= Directions =
Look through the records below and copy each line that includes the word "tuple".

= Listed records =
══════════════════════════════

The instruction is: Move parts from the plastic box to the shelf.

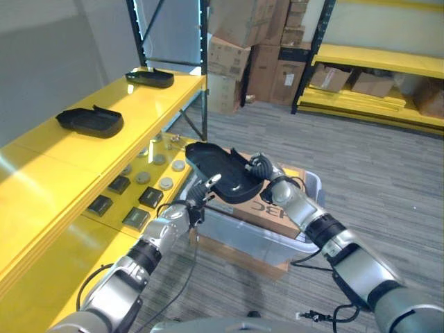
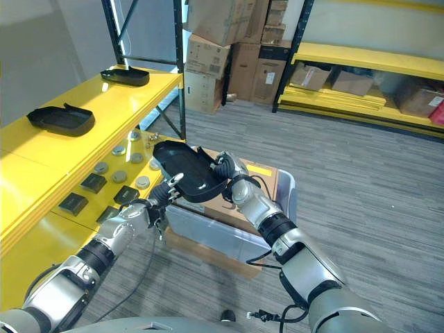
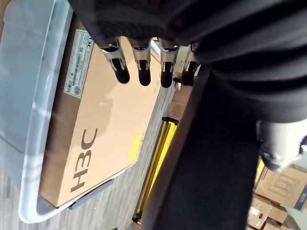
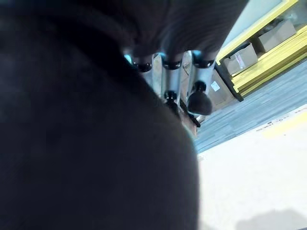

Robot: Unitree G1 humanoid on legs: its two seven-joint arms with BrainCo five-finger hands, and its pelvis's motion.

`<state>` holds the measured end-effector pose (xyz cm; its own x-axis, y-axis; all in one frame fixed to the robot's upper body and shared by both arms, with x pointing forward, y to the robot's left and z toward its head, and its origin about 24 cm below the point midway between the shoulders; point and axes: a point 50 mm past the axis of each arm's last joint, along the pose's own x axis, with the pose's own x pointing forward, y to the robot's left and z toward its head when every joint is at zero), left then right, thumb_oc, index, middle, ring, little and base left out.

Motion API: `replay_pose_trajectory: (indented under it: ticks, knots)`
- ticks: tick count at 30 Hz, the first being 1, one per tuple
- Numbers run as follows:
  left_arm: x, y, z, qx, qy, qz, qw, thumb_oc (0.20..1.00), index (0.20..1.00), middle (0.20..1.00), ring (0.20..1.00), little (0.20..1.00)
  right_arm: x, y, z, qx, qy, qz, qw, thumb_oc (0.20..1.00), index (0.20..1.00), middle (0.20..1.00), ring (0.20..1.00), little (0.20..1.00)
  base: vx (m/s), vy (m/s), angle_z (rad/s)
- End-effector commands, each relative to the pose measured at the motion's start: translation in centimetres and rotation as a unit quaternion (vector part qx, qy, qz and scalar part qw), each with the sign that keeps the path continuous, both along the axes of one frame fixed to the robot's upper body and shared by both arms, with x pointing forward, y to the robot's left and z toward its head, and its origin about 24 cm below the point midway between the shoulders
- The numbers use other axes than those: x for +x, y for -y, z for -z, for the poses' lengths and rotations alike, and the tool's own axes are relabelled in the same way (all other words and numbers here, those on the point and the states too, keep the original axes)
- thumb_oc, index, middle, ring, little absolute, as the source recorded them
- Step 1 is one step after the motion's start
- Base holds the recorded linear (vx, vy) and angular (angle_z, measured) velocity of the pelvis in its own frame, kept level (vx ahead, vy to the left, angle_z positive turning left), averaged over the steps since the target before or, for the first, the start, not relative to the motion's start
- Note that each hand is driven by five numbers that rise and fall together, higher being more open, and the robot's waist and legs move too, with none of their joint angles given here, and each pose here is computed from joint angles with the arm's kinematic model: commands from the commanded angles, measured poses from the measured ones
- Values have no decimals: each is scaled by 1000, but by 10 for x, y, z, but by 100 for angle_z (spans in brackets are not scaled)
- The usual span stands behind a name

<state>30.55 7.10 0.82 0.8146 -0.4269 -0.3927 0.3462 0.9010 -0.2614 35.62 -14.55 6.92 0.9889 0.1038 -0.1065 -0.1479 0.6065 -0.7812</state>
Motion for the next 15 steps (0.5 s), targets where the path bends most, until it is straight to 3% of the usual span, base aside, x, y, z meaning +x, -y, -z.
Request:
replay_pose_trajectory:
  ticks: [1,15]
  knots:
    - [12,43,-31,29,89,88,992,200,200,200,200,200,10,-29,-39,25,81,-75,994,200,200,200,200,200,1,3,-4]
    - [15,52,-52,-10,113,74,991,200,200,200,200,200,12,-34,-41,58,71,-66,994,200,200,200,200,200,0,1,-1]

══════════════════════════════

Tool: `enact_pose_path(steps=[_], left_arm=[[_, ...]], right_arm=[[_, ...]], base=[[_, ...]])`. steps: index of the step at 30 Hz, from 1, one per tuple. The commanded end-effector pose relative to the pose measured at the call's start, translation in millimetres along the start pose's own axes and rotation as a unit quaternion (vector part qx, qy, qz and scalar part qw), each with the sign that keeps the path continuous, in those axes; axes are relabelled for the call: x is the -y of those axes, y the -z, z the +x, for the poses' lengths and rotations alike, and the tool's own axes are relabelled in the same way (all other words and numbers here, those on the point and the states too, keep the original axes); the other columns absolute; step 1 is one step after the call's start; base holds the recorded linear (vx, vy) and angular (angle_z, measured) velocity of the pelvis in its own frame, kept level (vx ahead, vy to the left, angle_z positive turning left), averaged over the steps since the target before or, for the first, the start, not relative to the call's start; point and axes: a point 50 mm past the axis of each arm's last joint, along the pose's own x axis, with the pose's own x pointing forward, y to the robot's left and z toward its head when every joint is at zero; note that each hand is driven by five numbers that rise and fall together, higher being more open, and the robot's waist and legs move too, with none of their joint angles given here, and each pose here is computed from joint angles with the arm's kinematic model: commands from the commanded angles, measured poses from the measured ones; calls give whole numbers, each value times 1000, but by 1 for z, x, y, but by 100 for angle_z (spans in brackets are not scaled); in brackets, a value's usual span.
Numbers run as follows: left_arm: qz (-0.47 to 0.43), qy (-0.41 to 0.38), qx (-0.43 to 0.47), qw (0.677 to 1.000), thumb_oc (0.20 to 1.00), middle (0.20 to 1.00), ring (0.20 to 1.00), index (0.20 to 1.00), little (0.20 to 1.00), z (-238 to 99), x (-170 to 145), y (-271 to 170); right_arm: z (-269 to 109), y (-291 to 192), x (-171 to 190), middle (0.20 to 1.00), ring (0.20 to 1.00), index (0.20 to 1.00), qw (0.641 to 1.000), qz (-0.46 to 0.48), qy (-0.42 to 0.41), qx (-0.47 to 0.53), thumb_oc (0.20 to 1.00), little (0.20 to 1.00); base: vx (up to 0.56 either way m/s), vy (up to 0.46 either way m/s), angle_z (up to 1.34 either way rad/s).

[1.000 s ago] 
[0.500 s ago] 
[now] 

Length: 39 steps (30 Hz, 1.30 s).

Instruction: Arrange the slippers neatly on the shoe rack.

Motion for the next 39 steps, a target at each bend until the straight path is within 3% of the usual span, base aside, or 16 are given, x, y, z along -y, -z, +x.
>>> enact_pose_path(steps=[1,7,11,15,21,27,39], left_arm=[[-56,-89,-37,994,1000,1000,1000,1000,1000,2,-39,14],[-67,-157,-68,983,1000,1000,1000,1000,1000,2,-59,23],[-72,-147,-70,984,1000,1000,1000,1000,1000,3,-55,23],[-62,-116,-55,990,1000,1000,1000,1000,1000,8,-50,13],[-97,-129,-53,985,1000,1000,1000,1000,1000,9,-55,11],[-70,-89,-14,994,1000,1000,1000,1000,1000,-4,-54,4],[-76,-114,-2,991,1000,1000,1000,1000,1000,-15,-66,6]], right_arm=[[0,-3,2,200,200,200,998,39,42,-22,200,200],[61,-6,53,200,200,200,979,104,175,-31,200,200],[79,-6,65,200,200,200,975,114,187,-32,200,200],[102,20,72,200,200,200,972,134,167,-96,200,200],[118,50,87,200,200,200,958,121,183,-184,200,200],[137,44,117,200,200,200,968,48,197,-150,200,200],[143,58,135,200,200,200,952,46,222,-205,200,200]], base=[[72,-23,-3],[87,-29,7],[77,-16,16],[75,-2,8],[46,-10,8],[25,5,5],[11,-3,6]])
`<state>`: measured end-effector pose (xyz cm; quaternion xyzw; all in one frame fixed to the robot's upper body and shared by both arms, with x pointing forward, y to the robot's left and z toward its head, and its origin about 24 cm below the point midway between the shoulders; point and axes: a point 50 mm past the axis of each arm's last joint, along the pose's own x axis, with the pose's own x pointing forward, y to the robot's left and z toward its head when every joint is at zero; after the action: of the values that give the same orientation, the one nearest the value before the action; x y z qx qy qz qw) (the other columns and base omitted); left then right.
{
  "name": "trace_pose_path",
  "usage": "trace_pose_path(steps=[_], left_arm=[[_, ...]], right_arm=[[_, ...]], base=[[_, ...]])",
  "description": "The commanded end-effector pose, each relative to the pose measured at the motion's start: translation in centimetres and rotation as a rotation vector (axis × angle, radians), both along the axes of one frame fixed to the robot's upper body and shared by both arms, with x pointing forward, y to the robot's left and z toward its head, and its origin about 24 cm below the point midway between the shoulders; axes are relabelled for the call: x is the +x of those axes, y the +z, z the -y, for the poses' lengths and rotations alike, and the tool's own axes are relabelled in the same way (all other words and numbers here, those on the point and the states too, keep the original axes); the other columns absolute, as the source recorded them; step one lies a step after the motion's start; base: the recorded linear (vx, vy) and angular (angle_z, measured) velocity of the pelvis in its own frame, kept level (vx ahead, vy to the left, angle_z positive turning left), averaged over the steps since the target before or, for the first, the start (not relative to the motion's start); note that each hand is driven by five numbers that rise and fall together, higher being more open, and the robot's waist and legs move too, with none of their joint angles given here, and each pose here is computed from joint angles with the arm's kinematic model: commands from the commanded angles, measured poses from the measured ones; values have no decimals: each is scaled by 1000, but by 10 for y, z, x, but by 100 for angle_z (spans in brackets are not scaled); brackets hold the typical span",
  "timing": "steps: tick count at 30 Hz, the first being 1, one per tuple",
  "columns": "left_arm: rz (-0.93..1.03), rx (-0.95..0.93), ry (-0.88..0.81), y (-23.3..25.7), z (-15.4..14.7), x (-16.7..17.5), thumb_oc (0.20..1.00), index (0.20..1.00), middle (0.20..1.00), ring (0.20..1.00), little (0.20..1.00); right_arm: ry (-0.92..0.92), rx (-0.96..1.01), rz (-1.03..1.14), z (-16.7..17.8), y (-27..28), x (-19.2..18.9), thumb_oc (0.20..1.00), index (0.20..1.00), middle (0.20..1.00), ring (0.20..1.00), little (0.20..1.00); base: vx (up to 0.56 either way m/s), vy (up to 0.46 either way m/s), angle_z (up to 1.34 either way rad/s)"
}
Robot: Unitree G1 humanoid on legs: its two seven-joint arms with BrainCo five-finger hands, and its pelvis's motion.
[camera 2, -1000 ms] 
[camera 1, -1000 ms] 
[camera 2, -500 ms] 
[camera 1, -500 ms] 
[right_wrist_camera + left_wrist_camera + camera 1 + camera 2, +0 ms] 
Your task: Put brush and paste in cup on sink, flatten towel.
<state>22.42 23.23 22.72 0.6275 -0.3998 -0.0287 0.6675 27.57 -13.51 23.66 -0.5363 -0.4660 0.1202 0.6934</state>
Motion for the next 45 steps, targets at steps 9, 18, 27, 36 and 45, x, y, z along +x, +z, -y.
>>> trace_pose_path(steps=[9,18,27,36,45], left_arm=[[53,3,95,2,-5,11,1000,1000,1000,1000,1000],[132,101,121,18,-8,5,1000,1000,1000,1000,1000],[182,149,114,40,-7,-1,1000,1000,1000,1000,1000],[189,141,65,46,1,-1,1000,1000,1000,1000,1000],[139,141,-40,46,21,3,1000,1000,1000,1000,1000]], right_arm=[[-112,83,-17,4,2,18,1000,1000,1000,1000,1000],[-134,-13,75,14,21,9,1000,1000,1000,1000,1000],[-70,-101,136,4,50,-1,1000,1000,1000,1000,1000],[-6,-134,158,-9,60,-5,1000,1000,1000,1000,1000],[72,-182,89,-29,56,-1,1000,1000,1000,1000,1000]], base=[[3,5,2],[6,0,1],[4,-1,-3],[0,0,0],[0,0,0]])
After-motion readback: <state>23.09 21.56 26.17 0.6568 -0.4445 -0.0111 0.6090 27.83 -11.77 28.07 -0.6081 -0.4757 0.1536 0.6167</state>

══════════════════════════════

= Task output =
- ticks: tick count at 30 Hz, the first being 1, one per tuple
Tool: `enact_pose_path(steps=[_], left_arm=[[_, ...]], right_arm=[[_, ...]], base=[[_, ...]])`. steps: index of the step at 30 Hz, from 1, one per tuple. The commanded end-effector pose relative to the pose measured at the call's start, translation in millimetres along the start pose's own axes and rotation as a unit quaternion (vector part qx, qy, qz and scalar part qw), each with the sign that keeps the path continuous, in those axes; axes are relabelled for the call: x is the -y of those axes, y the -z, z the +x, for the poses' lengths and rotations alike, and the tool's own axes are relabelled in the same way (all other words and numbers here, those on the point and the states too, keep the original axes); the other columns absolute; step 1 is one step after the call's start; base holds the recorded linear (vx, vy) and angular (angle_z, measured) velocity of the pelvis in its own frame, kept level (vx ahead, vy to the left, angle_z positive turning left), averaged over the steps since the target before or, for the first, the start, not relative to the call's start; point and axes: a point 50 mm past the axis of each arm's last joint, along the pose's own x axis, with the pose's own x pointing forward, y to the robot's left and z toward its head when every joint is at zero; note that each hand is driven by five numbers that rise and fall together, higher being more open, and the robot's waist and legs move too, with none of their joint angles given here, and each pose here is computed from joint angles with the arm's kinematic model: commands from the commanded angles, measured poses from the measured ones; calls give whole numbers, each value times 1000, but by 1 for z, x, y, but by 100 for angle_z (spans in brackets are not scaled); in brackets, a value's usual span.
  "timing": "steps: tick count at 30 Hz, the first being 1, one per tuple",

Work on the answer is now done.